Gavric: Ich denke, dass den Leuten sehr wenig erklärt wurde dazu. Ich hätte von der Kantonalkirche diesbezüglich mehr erwartet und erhofft, dass sie stärker für das Anliegen eintritt. Es gab auch einen offenen Brief dagegen, der in den Medien abgedruckt wurde – sowie Nein-Plakate im öffentlichen Raum. Es gibt das Recht auf freie Meinungsäusserung. Trotzdem habe ich mich gewundert.

«Wenn man mit den Leuten redet, so merkt man, dass sie nichts gegen Ausländer haben.»

Alpthal, Wägithal, Muotathal – sie alle haben das Ausländerstimmrecht mit hohem Nein-Anteil abgelehnt. Wie erklären Sie sich das?

Gavric: Ich kenne diese Orte zu wenig. Ich habe die Bauern gern. Als Pfarrer in Schwyz war ich jeweils dabei, als wir Mitte April Bauernhöfe gesegnet haben. Wenn man mit den Leuten redet, so merkt man, dass sie nichts gegen Ausländer haben. Es ist wohl eher ein von der Politik hausgemachtes Thema.

«Wenn ein Priester mit über 40 Jahren aus dem Ausland in die Schweiz kommt, könnte das zu Anpassungsproblemen führen.»

Die katholische Kirche in der Schweiz ist zunehmend auf ausländische Priester angewiesen. Wäre das Beibehalten der Diskriminierung nicht völlig widerprüchlich gewesen?

Gavric: Ich selbst lebe seit über 30 Jahren in der Schweiz und habe in Luzern studiert.
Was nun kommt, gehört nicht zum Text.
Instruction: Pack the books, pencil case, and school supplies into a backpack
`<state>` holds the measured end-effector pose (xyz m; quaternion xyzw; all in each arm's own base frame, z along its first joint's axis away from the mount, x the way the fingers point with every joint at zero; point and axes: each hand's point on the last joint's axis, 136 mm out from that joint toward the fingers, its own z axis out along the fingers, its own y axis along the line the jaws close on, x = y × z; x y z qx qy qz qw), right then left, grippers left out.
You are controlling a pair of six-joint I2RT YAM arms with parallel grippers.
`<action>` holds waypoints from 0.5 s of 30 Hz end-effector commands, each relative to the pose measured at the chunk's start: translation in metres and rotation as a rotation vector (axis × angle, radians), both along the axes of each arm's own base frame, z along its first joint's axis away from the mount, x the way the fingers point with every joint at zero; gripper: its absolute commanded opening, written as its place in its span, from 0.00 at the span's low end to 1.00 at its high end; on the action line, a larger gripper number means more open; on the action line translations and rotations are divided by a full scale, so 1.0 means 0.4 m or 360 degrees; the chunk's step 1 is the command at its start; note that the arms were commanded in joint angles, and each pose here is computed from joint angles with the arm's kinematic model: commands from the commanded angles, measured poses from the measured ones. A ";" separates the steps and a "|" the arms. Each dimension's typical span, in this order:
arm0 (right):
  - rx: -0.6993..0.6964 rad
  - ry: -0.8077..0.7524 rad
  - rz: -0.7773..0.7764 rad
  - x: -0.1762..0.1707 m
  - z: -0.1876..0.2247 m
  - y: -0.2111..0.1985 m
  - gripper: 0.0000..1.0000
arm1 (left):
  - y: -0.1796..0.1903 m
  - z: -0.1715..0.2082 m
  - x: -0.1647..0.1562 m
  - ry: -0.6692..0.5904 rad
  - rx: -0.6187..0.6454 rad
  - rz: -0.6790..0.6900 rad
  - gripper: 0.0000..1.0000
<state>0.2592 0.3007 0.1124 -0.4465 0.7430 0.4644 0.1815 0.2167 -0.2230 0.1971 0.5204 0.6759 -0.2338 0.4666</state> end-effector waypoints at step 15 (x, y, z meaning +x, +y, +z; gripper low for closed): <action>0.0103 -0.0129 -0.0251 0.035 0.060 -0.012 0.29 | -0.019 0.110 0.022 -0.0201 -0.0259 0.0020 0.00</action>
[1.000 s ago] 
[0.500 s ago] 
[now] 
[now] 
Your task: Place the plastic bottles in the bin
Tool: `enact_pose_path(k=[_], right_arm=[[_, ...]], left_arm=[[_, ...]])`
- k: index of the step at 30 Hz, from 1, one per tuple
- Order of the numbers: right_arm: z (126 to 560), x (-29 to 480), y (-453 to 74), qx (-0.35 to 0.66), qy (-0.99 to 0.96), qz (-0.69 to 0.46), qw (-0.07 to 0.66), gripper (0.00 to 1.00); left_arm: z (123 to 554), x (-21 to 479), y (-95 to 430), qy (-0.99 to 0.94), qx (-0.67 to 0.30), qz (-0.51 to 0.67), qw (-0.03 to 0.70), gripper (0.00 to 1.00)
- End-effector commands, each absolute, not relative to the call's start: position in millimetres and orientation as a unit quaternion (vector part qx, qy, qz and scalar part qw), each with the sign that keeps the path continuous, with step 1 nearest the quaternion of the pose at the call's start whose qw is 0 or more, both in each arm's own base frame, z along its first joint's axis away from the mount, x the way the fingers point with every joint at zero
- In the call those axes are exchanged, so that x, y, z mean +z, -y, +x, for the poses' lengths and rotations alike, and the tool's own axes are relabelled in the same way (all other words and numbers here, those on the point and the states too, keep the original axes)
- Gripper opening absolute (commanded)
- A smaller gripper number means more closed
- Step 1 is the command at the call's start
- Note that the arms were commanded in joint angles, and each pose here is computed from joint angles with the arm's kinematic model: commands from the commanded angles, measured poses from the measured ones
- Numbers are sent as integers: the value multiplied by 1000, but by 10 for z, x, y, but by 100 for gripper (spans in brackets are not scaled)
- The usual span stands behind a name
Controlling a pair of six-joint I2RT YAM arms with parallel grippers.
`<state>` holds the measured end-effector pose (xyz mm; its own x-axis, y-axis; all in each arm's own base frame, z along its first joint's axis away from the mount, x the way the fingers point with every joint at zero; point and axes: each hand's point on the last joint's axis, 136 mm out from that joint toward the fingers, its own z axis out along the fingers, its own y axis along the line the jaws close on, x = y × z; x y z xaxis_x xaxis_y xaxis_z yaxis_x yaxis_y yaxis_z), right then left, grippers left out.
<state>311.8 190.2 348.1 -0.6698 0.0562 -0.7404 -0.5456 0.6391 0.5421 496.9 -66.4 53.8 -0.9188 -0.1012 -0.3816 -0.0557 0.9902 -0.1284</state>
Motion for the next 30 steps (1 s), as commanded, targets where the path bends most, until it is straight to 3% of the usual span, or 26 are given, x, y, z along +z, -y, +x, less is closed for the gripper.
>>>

Der heutige Kardinal Koch war dort mein Professor und wir haben uns damals über dieses Thema unterhalten. Meine Idee war, dass man nicht ausgebildete Priester aus dem Ausland holen sollte, sondern den Nachwuchs an den theologischen Hochschulen fördern sollte. Diese lernen während der Ausbildung die Sprache und Mentalität von hier. Wenn ein Priester mit über 40 Jahren aus dem Ausland in die Schweiz kommt, könnte das zu Anpassungsproblemen führen. Ich selbst könnte mir nicht vorstellen, in meinem Herkunftsland Kroatien Priester zu sein. Mir gefällt nicht das Verhältnis des Bischofs zu den Priestern. Hier habe ich mehr Freiheiten.

Haben Sie bei Ihrer Arbeit in verschiedenen Pfarreien in der Zentralschweiz Reaktionen erlebt darauf, dass Sie nicht Schweizer sind?

Gavric: Nein, nie. Die Leute kennen mich und vertrauen mir als Priester am Ambo, bei Hochzeiten und Beerdigungen. Sie machen keinen Unterschied.

* Zeljko Gavric (62) ist Pfarrer in Wangen (SZ). In den letzten Jahren war er in verschiedenen Pfarreien in der Zentralschweiz tätig.